§ Exercise aim:
From the line containing "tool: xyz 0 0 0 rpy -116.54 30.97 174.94" down to the line containing "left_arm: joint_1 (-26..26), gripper" in the records below, reproduce every line exactly, ends included, and omit all others.

•••••

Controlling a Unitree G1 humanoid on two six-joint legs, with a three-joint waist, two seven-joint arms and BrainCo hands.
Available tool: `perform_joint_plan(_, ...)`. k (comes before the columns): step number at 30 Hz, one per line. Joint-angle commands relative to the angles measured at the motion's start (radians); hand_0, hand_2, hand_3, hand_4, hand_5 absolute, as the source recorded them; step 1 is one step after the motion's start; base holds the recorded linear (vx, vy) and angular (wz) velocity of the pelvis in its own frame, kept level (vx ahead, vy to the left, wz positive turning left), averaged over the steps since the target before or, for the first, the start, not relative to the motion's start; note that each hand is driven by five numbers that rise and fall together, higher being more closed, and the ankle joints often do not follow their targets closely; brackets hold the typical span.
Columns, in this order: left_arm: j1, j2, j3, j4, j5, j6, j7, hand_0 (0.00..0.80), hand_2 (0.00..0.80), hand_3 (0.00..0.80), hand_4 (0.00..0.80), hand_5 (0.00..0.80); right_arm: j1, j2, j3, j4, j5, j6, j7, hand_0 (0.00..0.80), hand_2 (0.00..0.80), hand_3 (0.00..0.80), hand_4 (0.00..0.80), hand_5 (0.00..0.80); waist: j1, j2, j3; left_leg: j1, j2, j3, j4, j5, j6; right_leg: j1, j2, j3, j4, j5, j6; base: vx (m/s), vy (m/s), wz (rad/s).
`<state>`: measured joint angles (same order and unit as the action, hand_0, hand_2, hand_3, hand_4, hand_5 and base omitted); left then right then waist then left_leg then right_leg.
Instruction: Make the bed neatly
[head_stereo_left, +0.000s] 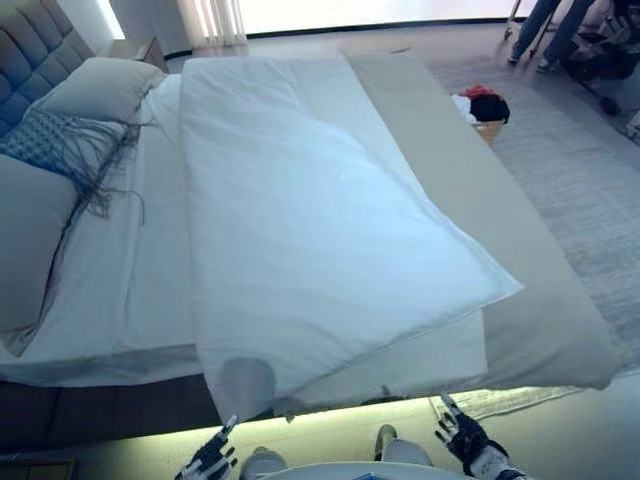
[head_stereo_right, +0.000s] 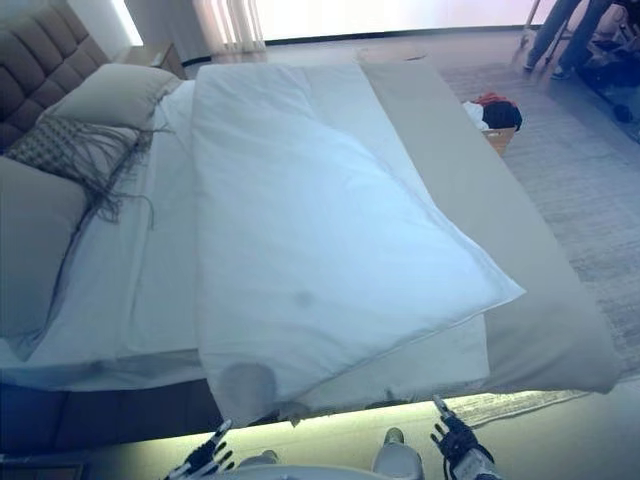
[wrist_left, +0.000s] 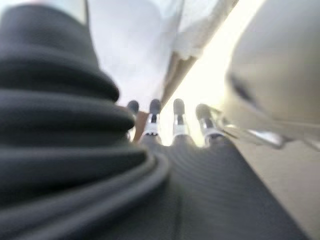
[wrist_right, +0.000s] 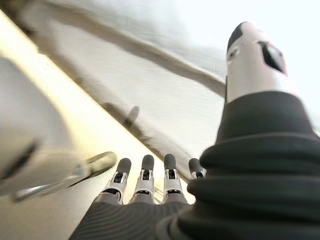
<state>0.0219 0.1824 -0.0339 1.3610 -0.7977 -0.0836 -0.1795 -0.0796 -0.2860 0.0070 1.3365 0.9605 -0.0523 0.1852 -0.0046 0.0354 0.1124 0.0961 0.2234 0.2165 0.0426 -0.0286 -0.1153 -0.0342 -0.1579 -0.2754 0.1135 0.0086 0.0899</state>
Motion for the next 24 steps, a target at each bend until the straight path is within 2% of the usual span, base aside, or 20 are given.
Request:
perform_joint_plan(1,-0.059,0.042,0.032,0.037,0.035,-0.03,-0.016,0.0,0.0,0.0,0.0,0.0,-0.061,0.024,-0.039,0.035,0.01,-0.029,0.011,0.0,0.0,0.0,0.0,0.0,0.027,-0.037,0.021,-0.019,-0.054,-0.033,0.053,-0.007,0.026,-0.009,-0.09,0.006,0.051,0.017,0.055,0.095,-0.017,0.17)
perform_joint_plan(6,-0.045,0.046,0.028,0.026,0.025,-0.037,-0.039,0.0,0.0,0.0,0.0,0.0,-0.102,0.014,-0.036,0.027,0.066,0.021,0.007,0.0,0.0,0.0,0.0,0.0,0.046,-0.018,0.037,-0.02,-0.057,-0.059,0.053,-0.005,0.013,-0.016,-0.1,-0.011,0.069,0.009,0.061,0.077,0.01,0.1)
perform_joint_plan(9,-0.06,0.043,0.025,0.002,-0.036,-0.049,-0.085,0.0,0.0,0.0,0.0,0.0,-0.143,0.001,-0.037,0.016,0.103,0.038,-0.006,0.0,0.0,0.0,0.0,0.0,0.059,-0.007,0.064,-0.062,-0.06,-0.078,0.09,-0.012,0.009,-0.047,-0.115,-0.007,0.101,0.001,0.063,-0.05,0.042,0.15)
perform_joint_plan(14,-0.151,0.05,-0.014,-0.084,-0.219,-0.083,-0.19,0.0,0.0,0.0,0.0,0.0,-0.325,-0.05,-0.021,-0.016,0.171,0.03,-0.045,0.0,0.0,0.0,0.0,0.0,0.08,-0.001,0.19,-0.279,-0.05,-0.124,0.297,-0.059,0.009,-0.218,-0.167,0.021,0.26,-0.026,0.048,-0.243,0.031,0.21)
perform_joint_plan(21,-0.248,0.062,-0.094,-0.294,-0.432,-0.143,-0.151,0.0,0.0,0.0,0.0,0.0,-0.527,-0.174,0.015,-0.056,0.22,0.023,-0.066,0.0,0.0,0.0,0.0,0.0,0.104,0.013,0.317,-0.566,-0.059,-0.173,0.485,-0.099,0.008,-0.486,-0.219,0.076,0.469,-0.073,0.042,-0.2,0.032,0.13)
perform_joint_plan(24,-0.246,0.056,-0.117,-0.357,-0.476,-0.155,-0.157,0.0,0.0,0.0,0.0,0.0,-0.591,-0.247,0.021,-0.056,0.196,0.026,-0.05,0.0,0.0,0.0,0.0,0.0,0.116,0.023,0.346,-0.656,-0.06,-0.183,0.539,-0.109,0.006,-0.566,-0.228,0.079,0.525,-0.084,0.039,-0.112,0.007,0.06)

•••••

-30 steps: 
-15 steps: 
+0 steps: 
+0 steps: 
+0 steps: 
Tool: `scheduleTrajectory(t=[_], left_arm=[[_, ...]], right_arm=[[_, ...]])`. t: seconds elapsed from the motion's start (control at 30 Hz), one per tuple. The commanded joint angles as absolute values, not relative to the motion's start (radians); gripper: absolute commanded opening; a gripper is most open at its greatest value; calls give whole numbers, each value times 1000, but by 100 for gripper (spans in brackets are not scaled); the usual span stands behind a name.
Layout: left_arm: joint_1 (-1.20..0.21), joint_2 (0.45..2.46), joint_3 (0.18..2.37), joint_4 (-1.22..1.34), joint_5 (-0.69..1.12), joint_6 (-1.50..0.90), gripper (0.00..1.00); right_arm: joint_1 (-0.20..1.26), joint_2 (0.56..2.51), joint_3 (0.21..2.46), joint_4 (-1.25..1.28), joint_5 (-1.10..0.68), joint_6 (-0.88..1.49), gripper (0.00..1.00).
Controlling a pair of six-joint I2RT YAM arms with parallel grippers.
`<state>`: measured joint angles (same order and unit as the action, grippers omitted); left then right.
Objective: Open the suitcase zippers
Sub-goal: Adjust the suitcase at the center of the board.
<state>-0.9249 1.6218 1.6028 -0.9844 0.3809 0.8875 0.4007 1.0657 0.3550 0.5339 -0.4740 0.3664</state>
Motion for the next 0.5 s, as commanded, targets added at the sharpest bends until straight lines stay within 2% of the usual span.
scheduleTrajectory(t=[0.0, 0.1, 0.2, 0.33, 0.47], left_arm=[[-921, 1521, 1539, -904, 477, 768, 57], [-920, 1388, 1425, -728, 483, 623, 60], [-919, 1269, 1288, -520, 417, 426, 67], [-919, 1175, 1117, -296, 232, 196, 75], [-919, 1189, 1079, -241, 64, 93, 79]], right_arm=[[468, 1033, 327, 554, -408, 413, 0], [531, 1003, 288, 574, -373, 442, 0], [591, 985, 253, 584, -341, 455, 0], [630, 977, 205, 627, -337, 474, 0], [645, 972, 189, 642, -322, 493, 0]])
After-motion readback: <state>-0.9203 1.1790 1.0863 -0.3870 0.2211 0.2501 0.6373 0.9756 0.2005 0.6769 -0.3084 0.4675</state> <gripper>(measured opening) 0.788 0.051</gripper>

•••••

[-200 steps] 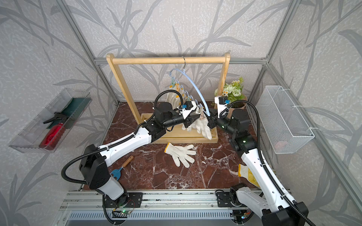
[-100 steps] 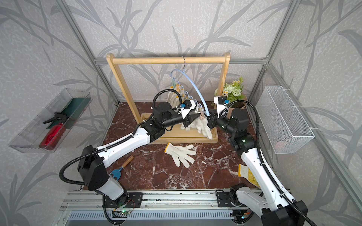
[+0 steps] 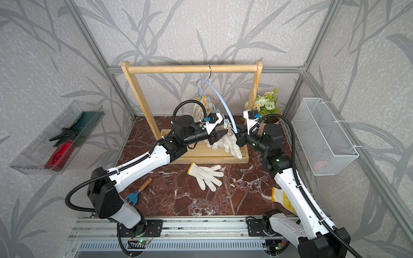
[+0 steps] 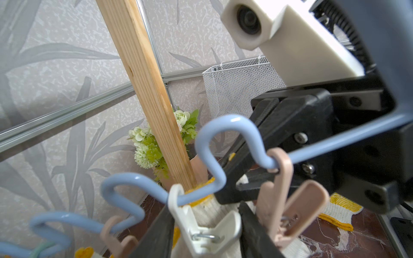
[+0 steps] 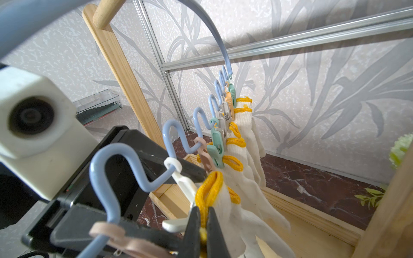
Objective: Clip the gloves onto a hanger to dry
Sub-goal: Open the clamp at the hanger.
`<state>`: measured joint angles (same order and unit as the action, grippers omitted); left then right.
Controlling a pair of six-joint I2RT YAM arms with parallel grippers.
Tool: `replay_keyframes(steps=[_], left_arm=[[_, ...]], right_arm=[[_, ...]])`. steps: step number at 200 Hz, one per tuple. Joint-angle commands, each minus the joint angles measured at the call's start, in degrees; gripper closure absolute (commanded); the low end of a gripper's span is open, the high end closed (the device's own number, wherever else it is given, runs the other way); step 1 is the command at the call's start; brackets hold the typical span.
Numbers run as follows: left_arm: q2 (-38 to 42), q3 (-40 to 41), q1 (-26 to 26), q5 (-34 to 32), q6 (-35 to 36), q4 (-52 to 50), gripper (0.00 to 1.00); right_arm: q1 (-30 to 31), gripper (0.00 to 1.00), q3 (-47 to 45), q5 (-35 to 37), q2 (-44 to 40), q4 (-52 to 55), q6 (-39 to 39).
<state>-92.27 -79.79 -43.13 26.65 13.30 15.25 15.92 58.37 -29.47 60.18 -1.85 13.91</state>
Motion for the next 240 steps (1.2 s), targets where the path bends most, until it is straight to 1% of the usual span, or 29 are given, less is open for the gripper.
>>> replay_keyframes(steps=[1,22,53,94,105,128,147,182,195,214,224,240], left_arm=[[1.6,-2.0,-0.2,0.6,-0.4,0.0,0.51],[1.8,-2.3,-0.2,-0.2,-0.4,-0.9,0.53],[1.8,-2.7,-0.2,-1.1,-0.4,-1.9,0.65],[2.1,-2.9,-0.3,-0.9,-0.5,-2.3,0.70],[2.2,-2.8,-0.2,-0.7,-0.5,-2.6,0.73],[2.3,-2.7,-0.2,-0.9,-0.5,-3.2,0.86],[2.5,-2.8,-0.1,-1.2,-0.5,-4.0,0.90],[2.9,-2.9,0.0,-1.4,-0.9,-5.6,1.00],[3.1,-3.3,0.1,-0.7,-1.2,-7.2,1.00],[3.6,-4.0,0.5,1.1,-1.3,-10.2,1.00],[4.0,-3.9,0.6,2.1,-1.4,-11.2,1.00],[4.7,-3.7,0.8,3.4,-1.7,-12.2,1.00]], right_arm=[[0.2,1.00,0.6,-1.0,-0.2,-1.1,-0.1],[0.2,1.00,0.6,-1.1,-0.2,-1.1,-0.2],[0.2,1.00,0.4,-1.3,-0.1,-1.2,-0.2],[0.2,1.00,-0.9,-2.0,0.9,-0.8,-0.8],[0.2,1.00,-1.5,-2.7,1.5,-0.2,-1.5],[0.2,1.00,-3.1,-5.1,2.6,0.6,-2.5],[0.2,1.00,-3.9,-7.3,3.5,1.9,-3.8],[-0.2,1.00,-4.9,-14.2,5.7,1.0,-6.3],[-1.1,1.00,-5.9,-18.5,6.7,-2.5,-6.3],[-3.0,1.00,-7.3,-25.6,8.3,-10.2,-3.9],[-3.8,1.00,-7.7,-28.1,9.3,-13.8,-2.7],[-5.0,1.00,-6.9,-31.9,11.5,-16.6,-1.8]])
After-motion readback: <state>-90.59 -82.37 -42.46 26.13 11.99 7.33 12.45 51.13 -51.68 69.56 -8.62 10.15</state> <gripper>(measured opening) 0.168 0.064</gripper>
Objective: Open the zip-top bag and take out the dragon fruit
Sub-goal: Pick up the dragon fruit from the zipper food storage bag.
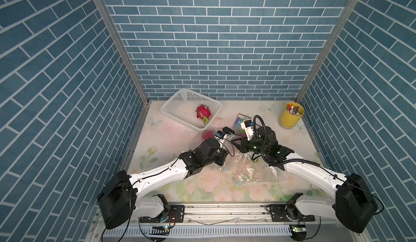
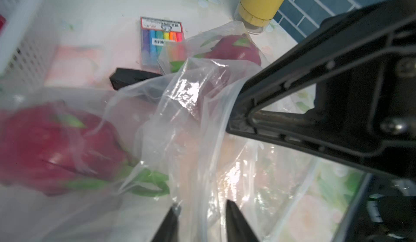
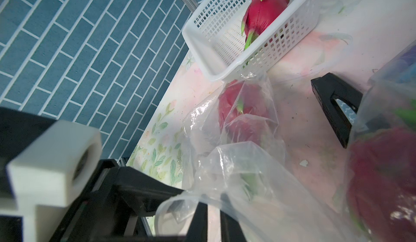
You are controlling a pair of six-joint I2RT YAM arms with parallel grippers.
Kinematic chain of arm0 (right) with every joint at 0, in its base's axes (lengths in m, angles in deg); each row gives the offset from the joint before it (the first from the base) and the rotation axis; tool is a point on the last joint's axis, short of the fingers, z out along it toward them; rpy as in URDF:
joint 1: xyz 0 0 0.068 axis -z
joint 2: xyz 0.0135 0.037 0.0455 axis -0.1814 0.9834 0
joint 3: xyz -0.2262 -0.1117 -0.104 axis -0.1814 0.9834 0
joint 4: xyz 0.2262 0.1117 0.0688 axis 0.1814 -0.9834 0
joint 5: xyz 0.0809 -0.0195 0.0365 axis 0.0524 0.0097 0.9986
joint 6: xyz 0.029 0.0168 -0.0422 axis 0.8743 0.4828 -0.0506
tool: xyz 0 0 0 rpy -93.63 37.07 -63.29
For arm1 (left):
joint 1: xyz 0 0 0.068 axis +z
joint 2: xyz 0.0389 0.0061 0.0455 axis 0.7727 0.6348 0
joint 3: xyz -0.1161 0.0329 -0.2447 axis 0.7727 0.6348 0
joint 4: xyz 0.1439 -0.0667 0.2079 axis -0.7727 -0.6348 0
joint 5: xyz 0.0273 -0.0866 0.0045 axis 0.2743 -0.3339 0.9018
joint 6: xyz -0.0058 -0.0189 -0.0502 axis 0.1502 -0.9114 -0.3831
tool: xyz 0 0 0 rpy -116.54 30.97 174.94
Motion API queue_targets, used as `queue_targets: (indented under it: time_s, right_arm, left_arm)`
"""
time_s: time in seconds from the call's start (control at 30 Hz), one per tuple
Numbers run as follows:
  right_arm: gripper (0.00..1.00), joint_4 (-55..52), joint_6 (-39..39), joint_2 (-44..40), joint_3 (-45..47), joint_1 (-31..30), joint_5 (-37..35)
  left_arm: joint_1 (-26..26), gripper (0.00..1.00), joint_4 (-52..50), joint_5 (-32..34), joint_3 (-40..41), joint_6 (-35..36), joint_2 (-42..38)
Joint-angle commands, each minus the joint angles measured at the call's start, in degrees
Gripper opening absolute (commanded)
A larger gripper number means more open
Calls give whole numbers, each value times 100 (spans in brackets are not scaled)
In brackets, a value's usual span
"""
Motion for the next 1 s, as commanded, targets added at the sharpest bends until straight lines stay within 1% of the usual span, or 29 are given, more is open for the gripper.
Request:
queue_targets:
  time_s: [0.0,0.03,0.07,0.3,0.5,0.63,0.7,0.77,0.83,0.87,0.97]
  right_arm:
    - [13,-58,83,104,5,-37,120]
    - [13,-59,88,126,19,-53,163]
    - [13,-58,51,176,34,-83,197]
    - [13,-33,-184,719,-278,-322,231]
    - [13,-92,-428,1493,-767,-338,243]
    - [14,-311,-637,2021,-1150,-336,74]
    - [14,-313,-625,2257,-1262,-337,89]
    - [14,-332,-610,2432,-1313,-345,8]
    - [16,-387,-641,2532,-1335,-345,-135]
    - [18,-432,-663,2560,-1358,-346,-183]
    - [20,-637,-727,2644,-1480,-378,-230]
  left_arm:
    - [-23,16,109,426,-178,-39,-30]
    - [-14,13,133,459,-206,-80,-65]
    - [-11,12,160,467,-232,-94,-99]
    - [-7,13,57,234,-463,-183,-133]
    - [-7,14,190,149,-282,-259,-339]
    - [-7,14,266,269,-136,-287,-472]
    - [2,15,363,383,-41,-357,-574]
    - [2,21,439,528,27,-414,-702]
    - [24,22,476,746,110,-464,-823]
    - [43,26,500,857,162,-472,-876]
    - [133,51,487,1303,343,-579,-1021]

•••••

§ Answer area:
tool: xyz 0 0 0 rpy -116.54 30.97 174.94
Motion API queue_targets, used as `queue_targets: (indented under it: time_s, right_arm, left_arm)`
"""
time_s: time in seconds from the call's start (control at 30 Hz), one per tuple
Numbers run as follows:
  right_arm: gripper (0.00..1.00), joint_4 (-55..52), joint_6 (-39..39), joint_2 (-44..40), joint_3 (-45..47), joint_1 (-31..30), joint_5 (-37..35)
  left_arm: joint_1 (-26..26), gripper (0.00..1.00), joint_4 (-52..50), joint_5 (-32..34), joint_3 (-40..41), joint_6 (-35..36), joint_2 (-42..38)

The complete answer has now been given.